*** RECORDED INFORMATION Section Begins ***

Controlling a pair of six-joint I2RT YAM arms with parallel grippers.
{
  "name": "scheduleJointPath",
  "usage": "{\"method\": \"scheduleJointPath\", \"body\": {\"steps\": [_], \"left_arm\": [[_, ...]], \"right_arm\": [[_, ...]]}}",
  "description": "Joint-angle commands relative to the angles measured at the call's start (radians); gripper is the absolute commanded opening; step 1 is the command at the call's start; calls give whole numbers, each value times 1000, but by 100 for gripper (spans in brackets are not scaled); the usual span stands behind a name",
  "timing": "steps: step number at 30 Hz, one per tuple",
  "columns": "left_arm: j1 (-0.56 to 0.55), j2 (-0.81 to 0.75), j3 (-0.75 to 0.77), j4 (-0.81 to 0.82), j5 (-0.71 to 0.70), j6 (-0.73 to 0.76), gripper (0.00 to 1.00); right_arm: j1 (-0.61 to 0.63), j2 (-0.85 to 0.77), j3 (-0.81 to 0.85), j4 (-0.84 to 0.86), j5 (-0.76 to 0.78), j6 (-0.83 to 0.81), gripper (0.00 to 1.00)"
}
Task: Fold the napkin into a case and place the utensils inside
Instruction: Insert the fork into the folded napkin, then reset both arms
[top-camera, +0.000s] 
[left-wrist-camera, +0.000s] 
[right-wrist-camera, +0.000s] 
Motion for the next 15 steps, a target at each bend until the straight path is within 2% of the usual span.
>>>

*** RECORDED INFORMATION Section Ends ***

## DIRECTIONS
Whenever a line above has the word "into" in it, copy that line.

## FINISHED TASK
Task: Fold the napkin into a case and place the utensils inside
Instruction: Insert the fork into the folded napkin, then reset both arms

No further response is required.